Collection entries:
>>>>

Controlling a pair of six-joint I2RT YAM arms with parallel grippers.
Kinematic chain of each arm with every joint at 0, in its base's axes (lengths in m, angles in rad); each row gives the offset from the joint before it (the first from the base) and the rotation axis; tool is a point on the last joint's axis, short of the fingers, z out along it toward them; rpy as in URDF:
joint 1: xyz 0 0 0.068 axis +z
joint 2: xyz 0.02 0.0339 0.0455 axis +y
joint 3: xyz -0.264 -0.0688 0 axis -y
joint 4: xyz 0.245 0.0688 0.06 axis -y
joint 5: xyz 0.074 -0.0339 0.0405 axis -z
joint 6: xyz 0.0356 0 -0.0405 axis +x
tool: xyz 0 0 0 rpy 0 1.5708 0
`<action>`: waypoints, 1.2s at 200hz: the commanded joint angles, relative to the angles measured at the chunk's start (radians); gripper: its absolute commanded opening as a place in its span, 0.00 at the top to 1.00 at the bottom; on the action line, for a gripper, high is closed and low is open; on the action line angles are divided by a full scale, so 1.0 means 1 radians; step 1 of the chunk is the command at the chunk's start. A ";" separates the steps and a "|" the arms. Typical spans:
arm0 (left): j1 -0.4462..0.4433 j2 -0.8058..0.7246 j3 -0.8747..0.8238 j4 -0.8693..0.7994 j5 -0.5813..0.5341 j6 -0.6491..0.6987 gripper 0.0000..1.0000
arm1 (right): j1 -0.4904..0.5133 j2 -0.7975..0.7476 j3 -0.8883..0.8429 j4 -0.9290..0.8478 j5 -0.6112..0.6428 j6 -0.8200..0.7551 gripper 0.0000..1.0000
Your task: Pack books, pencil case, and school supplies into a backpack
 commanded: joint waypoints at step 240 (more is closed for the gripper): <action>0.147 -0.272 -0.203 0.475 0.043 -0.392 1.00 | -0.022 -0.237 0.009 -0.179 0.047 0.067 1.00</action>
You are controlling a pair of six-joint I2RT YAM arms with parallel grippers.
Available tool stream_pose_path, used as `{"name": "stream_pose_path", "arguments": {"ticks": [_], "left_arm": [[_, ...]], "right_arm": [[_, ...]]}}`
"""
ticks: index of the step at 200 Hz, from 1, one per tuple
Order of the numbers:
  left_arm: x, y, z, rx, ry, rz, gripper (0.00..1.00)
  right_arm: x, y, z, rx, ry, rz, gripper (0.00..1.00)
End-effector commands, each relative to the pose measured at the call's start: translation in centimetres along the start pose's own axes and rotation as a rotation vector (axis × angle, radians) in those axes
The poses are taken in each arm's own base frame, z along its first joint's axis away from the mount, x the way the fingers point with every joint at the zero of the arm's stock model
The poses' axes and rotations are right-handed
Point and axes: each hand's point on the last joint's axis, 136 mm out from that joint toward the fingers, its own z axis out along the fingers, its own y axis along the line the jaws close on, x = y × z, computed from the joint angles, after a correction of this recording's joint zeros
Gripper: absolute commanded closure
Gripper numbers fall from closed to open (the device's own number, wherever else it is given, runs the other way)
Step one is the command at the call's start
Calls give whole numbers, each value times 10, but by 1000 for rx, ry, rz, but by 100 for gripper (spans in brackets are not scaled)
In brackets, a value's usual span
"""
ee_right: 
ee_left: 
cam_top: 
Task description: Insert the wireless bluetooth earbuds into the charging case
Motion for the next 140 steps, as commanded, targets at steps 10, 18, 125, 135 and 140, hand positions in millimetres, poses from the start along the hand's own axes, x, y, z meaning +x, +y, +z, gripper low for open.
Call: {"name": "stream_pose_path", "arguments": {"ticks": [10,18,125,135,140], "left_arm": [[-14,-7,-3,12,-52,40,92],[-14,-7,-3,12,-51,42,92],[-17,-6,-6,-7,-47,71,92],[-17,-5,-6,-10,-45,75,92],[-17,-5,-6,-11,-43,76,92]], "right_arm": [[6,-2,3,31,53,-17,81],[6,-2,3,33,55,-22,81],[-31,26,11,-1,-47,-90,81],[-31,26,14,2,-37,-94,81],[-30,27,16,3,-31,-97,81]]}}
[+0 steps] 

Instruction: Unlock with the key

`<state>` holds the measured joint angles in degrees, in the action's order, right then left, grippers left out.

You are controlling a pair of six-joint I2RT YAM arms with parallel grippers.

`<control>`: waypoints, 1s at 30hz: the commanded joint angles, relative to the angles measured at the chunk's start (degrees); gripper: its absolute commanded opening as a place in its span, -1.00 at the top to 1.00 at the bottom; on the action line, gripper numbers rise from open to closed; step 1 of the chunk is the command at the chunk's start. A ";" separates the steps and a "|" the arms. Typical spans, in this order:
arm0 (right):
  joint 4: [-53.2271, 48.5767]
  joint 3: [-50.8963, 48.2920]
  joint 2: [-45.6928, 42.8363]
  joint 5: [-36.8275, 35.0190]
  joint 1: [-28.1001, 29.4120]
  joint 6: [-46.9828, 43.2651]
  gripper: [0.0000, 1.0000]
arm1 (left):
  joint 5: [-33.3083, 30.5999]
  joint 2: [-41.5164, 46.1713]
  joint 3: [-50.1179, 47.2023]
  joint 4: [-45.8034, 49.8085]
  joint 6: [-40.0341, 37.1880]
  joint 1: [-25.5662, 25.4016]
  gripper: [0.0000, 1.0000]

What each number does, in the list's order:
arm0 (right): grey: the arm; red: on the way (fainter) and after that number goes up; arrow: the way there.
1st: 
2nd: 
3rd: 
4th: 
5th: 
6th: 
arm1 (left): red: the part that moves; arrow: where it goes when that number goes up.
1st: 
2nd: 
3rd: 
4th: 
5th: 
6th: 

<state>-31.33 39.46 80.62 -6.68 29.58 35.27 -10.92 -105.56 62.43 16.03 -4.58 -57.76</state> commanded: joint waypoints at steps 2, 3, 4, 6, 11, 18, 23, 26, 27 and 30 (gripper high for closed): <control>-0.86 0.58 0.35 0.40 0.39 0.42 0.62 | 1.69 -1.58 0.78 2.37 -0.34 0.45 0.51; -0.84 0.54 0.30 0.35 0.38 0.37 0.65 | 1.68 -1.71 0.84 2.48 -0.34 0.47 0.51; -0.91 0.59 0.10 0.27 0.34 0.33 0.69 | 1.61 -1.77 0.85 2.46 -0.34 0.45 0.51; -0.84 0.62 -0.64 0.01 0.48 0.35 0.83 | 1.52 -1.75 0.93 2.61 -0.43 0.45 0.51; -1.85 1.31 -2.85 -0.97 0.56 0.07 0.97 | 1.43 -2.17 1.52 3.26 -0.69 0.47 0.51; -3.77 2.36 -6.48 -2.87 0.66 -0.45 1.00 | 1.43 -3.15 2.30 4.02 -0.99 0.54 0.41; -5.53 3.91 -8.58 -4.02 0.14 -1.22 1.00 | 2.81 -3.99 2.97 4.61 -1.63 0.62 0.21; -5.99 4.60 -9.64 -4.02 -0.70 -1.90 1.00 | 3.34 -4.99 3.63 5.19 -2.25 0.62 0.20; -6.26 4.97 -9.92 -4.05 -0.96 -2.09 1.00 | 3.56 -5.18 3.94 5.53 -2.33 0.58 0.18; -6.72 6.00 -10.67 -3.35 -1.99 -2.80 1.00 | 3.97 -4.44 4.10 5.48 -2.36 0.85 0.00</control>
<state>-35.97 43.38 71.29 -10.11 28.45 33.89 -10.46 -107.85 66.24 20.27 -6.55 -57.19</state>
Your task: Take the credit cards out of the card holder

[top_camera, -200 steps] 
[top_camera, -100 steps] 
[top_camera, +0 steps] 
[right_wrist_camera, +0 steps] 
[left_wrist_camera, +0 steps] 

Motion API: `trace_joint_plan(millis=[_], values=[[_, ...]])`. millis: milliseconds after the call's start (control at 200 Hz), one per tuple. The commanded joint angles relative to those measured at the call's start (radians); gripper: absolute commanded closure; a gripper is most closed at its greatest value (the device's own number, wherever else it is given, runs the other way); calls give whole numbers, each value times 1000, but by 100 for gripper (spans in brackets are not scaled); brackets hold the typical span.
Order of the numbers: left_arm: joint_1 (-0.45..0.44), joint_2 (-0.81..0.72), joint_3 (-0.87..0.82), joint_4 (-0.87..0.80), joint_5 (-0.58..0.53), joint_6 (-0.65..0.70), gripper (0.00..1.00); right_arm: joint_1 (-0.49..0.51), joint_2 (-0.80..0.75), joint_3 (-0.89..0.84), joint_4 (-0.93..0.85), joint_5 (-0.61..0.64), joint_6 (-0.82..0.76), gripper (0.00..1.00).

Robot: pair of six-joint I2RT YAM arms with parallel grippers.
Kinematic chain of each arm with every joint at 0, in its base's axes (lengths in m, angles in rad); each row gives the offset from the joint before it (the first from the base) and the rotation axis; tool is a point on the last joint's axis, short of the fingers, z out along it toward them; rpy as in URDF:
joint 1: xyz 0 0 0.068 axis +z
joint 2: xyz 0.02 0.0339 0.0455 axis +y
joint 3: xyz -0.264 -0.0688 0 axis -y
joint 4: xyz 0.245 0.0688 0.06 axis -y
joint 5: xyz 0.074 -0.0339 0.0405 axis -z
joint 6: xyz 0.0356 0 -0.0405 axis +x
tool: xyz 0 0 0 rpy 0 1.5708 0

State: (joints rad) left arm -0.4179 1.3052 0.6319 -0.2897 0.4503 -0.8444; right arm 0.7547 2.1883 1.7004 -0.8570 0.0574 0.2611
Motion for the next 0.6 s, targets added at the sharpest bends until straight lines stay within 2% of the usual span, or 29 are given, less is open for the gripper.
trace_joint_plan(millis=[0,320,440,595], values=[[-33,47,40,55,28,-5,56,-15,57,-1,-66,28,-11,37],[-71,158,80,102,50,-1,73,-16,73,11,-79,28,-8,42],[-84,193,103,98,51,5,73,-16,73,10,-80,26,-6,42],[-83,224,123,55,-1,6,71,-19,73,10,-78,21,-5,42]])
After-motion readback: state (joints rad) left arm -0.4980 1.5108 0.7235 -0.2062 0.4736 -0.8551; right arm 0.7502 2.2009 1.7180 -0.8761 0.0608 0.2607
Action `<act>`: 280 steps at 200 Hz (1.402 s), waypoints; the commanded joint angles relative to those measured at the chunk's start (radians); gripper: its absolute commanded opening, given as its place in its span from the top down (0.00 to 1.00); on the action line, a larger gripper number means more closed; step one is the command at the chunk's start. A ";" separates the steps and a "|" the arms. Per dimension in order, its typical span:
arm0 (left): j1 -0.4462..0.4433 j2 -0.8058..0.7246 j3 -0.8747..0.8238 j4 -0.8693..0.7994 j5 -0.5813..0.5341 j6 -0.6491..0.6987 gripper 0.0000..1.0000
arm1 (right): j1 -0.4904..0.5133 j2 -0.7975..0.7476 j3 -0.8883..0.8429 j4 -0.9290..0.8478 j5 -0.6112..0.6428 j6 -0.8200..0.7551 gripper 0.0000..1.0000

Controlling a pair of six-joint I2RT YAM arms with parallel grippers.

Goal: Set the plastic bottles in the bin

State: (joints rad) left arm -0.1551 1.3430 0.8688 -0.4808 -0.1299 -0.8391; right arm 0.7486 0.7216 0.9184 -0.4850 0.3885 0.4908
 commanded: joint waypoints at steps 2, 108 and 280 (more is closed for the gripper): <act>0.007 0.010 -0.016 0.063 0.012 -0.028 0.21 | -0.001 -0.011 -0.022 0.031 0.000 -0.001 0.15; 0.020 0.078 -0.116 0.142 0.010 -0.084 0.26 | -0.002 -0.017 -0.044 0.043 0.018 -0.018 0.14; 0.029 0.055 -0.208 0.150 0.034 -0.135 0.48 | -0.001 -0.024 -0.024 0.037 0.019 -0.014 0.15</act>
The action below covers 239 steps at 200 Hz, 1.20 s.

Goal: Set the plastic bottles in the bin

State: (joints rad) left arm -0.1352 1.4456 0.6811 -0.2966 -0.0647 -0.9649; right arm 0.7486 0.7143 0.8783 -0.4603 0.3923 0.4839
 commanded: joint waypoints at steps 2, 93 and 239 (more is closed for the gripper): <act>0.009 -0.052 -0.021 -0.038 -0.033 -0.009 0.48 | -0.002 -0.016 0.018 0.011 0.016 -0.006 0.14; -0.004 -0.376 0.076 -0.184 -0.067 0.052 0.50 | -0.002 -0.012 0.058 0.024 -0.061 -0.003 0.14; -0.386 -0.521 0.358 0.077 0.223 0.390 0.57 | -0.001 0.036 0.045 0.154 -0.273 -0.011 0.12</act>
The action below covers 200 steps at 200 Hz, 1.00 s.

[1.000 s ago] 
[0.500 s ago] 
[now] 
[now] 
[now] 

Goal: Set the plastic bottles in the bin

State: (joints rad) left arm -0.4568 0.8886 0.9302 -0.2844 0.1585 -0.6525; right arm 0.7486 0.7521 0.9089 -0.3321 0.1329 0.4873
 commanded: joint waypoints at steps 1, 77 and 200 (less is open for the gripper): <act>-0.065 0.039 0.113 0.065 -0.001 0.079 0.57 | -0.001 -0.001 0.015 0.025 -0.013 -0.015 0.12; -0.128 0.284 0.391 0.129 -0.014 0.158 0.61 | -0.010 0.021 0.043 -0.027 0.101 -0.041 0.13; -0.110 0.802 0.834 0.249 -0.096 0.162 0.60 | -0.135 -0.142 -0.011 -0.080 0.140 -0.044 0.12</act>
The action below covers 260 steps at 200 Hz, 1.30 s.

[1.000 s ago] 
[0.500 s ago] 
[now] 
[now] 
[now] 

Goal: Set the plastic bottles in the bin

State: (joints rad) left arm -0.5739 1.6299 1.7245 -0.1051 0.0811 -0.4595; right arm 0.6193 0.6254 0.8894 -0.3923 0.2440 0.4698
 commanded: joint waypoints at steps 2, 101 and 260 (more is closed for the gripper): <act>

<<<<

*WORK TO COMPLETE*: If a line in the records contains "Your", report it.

*TASK ANSWER*:
Your task: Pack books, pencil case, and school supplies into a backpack
Your task: Take the credit cards out of the card holder

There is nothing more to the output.